WORK REQUIRED
Whenever a line in the data holds the string "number", pull that line out.

================================

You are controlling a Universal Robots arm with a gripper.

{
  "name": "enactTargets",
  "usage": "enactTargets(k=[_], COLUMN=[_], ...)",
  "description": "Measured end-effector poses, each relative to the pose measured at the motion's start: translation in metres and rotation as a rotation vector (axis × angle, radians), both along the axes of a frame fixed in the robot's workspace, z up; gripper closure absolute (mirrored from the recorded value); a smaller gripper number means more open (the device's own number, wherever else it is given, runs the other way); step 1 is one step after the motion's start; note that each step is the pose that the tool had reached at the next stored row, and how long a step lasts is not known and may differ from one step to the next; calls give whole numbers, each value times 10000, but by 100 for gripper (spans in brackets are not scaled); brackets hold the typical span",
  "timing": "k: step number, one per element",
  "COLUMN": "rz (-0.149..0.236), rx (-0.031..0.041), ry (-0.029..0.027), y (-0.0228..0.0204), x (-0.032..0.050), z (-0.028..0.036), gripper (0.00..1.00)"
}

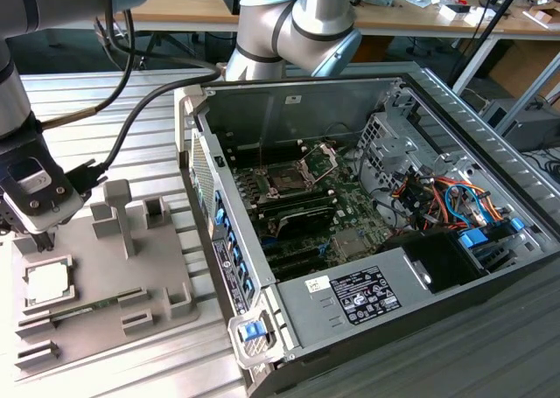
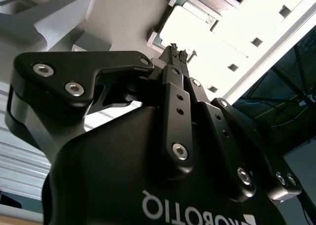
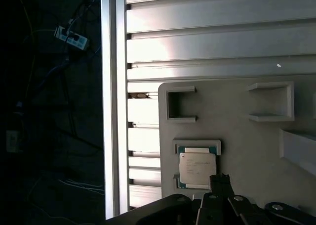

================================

COMPLETED TASK
  "description": "Measured end-effector poses, each relative to the pose measured at the motion's start: translation in metres and rotation as a rotation vector (axis × angle, radians), both along the axes of a frame fixed in the robot's workspace, z up; gripper closure absolute (mirrored from the recorded value); a smaller gripper number means more open (the device's own number, wherever else it is given, runs the other way); step 1 is one step after the motion's start; note that each step is the pose that the tool had reached at the next stored row, and how long a step lasts is not known and may differ from one step to the next; calls give whole numbers, each value times 10000, but by 100 for gripper (spans in brackets are not scaled); brackets hold the typical span",
  "timing": "k: step number, one per element",

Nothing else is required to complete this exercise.